Peu après le déjeuner à Dumont-d'Urville, les 35 passagers ont été transportés par hélicoptère jusqu'au navire polaire français, l'Astrolabe, qui est aussi un brise-glace. Le nouvel Astrolabe est très confortable. Les cabines pour 4 personnes sont très spacieuses et se situent directement au-dessus de la soute, c'est-à-dire très bas dans le navire, où les mouvements sont moins forts lorsque l'on surfe sur les vagues. Les nombreux "marins d'eau douce" ont donc un peu moins souffert pendant la traversée.

Une formation à la sécurité a eu lieu avant le départ. Pour chaque passager, il n' y a pas seulement un gilet de sauvetage, mais aussi une combinaison de survie. En cas d'évacuation, il faut enfiler cette combinaison par-dessus des vêtements aussi chauds que possible et s'asseoir dans l'embarcation de sauvetage orange sans fenêtre. Nous nous sommes entraînés à ces manoeuvres. De plus, le médecin de bord a distribué des patchs contenant un ingrédient actif contre le mal de mer. Contrairement à l'oxygène artificiel dans l'avion (voir mon premier billet de blog), cette fois-ci presque tous ont suivi le conseil et collé ce patch derrière leurs oreilles.
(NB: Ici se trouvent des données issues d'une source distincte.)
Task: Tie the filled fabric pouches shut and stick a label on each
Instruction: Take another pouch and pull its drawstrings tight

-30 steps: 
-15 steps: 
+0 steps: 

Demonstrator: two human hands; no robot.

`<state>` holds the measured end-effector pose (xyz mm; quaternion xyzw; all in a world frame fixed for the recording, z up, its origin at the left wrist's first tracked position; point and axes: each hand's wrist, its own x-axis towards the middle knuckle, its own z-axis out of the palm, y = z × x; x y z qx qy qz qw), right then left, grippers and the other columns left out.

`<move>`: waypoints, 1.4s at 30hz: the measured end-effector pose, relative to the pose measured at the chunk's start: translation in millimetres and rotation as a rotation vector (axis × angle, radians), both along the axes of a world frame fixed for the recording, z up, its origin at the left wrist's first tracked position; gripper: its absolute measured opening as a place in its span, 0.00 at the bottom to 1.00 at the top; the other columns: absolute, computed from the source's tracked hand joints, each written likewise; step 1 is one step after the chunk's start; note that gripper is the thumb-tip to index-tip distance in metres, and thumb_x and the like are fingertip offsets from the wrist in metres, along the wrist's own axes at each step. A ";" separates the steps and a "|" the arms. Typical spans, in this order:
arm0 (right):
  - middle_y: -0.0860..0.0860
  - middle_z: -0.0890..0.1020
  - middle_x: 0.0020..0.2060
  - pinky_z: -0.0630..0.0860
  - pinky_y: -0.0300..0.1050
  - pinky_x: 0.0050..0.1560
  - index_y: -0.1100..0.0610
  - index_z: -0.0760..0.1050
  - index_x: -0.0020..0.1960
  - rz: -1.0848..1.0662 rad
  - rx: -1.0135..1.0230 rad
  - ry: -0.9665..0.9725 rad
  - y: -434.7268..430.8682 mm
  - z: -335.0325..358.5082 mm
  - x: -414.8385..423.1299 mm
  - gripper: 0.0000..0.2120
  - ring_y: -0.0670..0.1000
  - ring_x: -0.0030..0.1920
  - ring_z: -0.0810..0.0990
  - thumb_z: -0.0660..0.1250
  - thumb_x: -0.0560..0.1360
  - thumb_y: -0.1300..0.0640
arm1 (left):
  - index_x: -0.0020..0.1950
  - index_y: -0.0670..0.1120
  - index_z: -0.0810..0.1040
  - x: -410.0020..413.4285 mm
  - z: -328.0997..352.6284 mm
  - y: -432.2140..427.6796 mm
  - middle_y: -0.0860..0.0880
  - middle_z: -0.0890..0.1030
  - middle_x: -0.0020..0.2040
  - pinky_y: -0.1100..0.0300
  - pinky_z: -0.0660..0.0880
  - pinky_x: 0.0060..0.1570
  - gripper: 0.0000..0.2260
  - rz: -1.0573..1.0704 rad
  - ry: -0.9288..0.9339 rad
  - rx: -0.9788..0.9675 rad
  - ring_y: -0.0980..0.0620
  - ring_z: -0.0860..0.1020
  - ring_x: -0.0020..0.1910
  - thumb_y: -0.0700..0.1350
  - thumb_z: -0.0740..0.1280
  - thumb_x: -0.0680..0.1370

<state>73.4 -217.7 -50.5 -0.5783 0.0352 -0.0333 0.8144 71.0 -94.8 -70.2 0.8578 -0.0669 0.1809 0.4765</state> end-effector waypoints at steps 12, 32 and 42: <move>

Une vue extraordinaire de la passerelle de navigation

Heureusement, nous avons pu rester sur le pont pendant le voyage, ce qui nous a permis de profiter de la vue magnifique sur la mer. Les premières heures de la traversée furent bien sûr les plus intéressantes. En quittant la région côtière, nous avons vu les derniers pingouins et phoques.  Puis nous arrivèrent dans une zone de banquise. Le bruit des plaques de glace brisées par le navire était extrêmement impressionnant, ce fut une expérience incroyable. Nous nous tenions sur le pont pour photographier à tour de bras jusqu'à ce que le froid nous a forcés à battre en retraite. Puis suivit une zone où la banquise est réduite et où les icebergs flottent encore, suivie de l'impressionnante mer libre. J'ai passé de nombreuses heures sur la passerelle de navigation, à regarder par la fenêtre le déferlement des vagues, à observer le nombre incroyable d'albatros ou à rêver.

Les prévisions météorologiques n'étaient pas très prometteuses. Le vent et les vagues étaient forts, mais heureusement, il n' y a pas eu de grosse tempête. Néanmoins, l'une ou l'autre fois, un plateau de nourriture a volé à travers la pièce. Nous avons été pas mal secoués, heeureusement, les médicaments ont bien fonctionné pour moi et je n'ai pas eu le mal de mer.

Retour à la vie "normale"

Après cinq jours, la terre était en vue. Nous nous sommes lentement approchés de la Tasmanie.  Sur le pont, le vent sentait l'eucalyptus - quel parfum merveilleux! Un bateau-pilote mena l'Astrolabe au port. Les formalités de douane et le contrôle des passeports ont eu lieu à bord du navire. Quitter le navire fut pour moi un sentiment assez étrange. J'ai certes beaucoup aimé ce séjour en Antarctique. La nature m'a profondément touché et je n'aurais pas voulu pas manquer cette expérience, mais j'imagine que le retour à terre ressemble un peu à une sortie de prison. Je suis de retour à une vie "normale".